Il y décrit par le menu toutes les obligations auxquelles doivent se soumettre les sociétés qui ont une activité sur le Net en Chine, portails, moteurs de recherche, éditeurs de blog ou encore sites de e-commerce.

Sur le plan national, il existe au total cinq organes de surveillance et de contrôle de l’internet, qui envoient directement leurs ordres aux sites via SMS, e-mail ou encore messagerie instantanée, pour contrôler ou stopper la diffusion d’informations jugées dangereuses ou subversives.

Ces organes ont le pouvoir d’interdire un article, supprimer des commentaires ou donner des directives sur la couverture d’une affaire, souligne le rapport. Les 19 principaux sites internet basés à Pékin, reçoivent ce type d’ordres jusqu’à cinq fois par jour.

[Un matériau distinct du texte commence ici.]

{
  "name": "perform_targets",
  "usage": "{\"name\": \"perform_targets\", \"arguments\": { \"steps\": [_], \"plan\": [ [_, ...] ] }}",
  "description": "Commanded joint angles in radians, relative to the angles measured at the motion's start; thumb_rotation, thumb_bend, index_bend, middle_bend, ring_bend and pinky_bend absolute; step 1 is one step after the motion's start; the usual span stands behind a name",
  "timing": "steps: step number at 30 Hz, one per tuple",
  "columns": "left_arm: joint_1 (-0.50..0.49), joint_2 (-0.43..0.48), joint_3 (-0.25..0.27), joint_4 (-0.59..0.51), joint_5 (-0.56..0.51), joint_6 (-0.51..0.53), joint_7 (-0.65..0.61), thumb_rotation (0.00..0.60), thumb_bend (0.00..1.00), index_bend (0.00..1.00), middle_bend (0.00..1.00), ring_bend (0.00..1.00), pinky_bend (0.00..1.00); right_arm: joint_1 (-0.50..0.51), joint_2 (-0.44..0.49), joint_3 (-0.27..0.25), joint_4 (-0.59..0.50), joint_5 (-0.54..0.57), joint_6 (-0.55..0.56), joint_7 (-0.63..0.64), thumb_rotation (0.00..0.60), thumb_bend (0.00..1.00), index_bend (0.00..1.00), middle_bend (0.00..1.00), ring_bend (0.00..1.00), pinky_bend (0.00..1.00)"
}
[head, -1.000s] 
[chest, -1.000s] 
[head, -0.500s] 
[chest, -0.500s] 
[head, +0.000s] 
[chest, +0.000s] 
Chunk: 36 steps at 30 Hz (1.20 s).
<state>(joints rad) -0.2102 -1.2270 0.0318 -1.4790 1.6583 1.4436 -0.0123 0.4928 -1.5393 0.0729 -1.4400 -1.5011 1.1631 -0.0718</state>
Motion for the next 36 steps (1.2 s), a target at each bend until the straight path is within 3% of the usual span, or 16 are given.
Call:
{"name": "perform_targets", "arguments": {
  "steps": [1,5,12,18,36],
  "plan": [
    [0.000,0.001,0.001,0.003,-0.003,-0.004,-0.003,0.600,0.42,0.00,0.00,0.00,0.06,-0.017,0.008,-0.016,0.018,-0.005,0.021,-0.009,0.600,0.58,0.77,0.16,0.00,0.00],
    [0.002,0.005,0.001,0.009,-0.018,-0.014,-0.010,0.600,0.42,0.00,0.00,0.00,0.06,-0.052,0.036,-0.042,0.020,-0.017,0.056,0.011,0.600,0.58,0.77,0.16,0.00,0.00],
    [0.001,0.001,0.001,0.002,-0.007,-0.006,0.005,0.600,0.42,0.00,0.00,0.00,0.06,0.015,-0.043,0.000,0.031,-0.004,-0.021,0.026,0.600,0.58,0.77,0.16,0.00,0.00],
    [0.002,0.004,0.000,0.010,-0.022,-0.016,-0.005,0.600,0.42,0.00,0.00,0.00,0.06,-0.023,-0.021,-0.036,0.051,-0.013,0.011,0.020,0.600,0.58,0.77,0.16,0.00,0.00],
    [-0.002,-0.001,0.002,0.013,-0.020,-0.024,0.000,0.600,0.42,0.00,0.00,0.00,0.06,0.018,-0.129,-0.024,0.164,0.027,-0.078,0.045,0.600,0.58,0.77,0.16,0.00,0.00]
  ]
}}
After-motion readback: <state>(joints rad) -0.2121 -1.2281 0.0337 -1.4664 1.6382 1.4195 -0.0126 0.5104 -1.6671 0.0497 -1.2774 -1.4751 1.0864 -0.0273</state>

Par ailleurs, des cadres de sociétés internet, telles que Baidu, Sohu ou encore Yahoo suivent une fois par an une sorte de voyage idéologique « au pays natal du communisme ». Ces mêmes dirigeants doivent, une fois par semaine, faire un compte rendu détaillé de leurs activités et venir prendre auprès de ces organes leurs ordres pour les affaires à couvrir ou non.

Sans surprise, la Chine arrive largement en tête de ce triste palmarès. Selon RSF, la répression a été particulièrement forte cette année au moment du 17e congrès du Parti communiste, puisque « quelque 2 500 sites, blogs et forums ont été interdits en quelques semaines ».